The Accessible Web Author's Toolkit
There are a number of helpful tools out there that can make life much easier for the author of an accessible web site. These include networked and local evaluation tools, correction and repair utilities, WYSIWYG and "raw HTML" editors, and specialized browsers for testing purposes.
These tools can look over your web page and identify potential problems for you to fix, including problems with HTML validation and accessibility pitfalls. Validation and correction should be a standard part of any web development process!

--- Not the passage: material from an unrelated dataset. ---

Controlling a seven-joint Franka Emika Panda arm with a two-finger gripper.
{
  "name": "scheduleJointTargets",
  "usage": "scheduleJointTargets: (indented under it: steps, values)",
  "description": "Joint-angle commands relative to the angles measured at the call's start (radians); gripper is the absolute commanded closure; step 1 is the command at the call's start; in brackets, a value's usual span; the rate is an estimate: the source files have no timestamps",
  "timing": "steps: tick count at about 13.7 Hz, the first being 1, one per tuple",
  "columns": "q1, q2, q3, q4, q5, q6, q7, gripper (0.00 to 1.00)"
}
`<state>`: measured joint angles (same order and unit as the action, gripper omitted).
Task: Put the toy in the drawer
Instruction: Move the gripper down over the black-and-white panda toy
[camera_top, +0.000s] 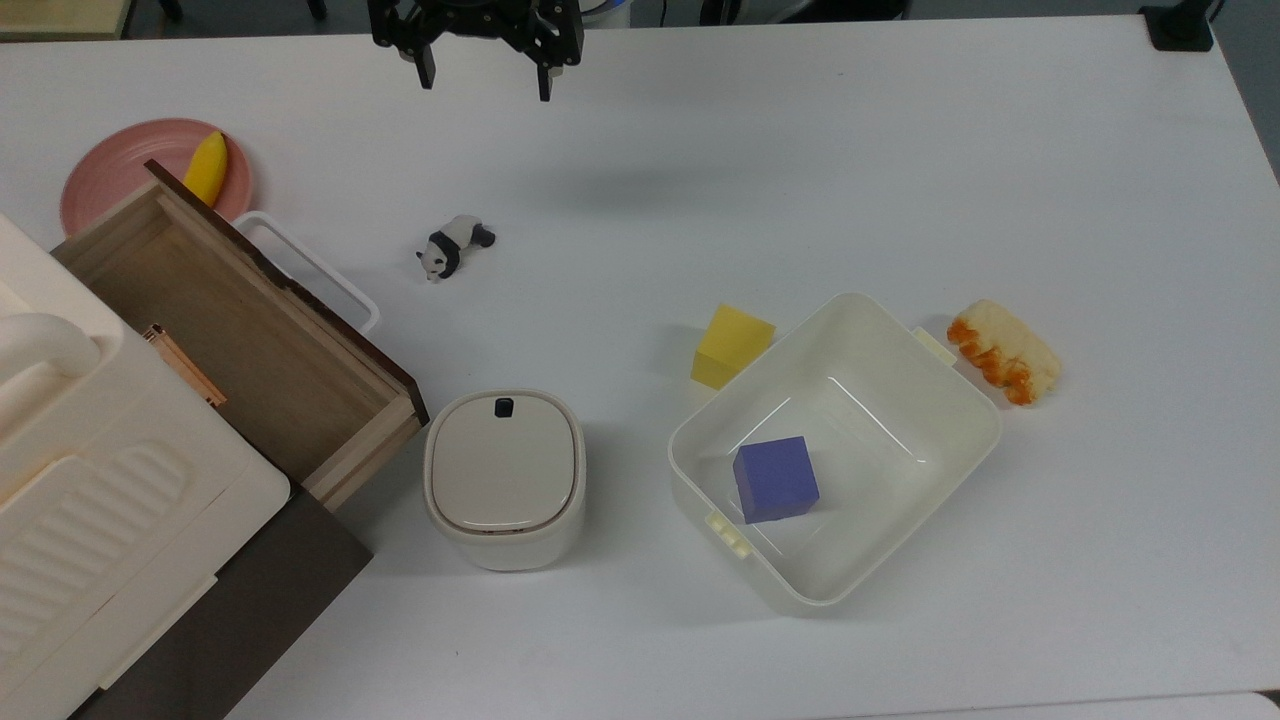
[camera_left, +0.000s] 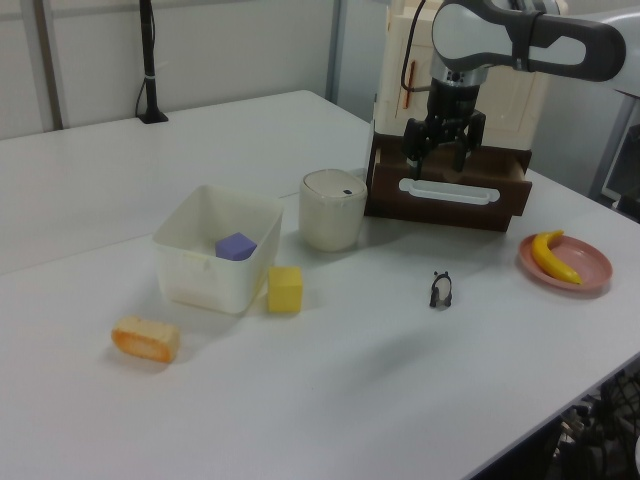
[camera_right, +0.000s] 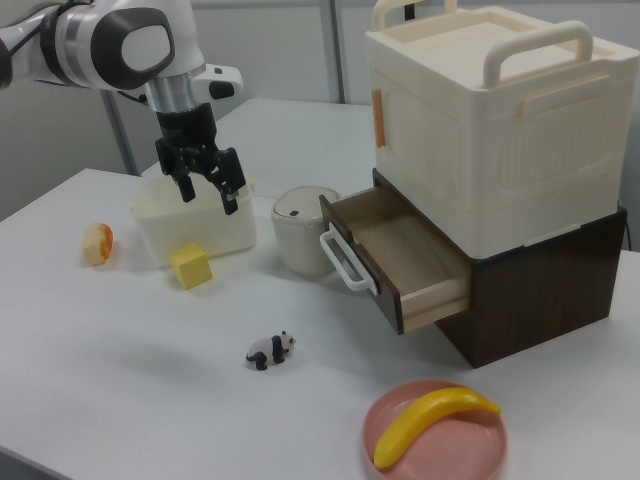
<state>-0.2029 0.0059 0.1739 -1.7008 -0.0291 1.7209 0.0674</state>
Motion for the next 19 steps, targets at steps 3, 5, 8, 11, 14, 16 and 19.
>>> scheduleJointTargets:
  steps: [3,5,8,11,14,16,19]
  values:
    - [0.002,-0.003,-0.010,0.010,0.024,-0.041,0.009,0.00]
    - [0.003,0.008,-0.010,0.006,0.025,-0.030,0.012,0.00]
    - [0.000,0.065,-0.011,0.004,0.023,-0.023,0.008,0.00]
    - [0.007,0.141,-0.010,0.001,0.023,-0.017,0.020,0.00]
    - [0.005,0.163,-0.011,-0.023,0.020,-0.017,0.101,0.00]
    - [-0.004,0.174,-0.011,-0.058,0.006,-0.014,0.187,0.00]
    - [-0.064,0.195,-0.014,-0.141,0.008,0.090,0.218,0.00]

W3C's HTML Validation Service
Run by the World Wide Web Consortium, this online validation tool will download and check your page for conformance with HTML 4.0 or other published standards.
CAST's Bobby Service
Bobby should be an integral part of your web authoring toolkit. In addition to checking for accessibility, it will also provide information on browser incompatabilities, download time, and some HTML errors.
Run Bobby Locally
As Bobby is written as a java application, you can download and run the program locally. This is useful for testing pages (in bulk) before putting them on the web, or if you're behind a firewall.
Correction and Repair Utilities
Some tools not only find the problems but assist you in correcting them. Here's some useful links to those.
Dave Raggett of the W3C has developed this utility for cleaning up your web pages by identifying and correcting HTML errors -- including accessibility problems. This runs on Windows 95/NT, MacOS, BeOS, OS/2, Amiga, and Linux and a variety of other Unix platforms.
Developed by the Adaptive Technology Resource Center at the University of Toronto and the Trace Center at the University of Wisconsin, A-Prompt is a toolkit for embedding in other HTML editors to prompt web authors to create more accessible websites. An alpha version of the program that runs under Windows 95/98/NT can be downloaded.
A project to generate and/or rewrite missing or broken ALT text; academic in nature but test applications that run in a Win32 console window can be downloaded.
WWW HTML Accessibility Tool (WHAT)
Another project in alpha stage, this will prompt the user to provide missing ALT, TITLE and LONGDESC attributes for images. It runs on Windows 95/NT.
Text-Only Maker (TOM)
Accessibility people like cute acronyms. (The AWARE Center is guilty of this, of course.) TOM is a web-based service that will take a URL and prompt you to add alternative text, then generate the new page for you or email it to you.
Web Authoring Programs
There are a multitude of web authoring programs out there, but unfortunately very few of them, as yet, generate accessible or even valid HTML code. Those listed below are useful for web authors who wish to produce accessible web sites.
HoTMetaL Pro 5.0
SoftQuad's HoTMetaL program for web authoring and publishing features support for accessibility such as prompting for missing information and generation of valid HTML.
The 3 "Tions" (shuns) of Accessibility-Aware Authoring Tools
An essay by Jan Richards of UToronto's Adaptive Technology Resource Centre on what a good authoring tool should do for you.
WAI Authoring Tool Working Group
What must an authoring tool do to support accessibility? The W3C's Web Accessibility Initiative has an entire working group devoted to answering that. Read over the draft guidelines; does your favorite authoring tool measure up?
Many times it's useful to "see" (or hear) a page the way that someone else may see it. The browsers below are useful for that purpose.
The Lynx text-only browser is used by many people who can't use a graphics-based browser, such as visually impaired users with screen readers. Lynx is available for VMS, various shades of Unix, Windows 95/98/NT, and DOS. It makes an excellent tool for testing web pages under development -- if it runs on Lynx, you are most likely 75% of the way to an accessible web site.
Productivity Works produces this speaking web browser that will read pages out loud as well as displaying a text-only version of the page in large print. Want to hear what your web site "looks like"? pwWebSpeak runs on Windows 95/98/NT.
Productivity Works has made a special discount on the purchase of pwWebSpeak available to members of the HTML Writers Guild who wish to use it to create accessible web pages. Please see the Productivity Works' For Web Designers Only page for more details.
Home Page Reader
IBM'S Home Page Reader works with Netscape Navigator to read web sites out loud. It runs on Windows 95/98/NT, and is another way to hear what your site sounds like.
While not strictly a browser for special needs access, the Opera browser includes features such as turning off or on frames, stylesheets, and images that can be useful when developing websites with an eye towards accessible design.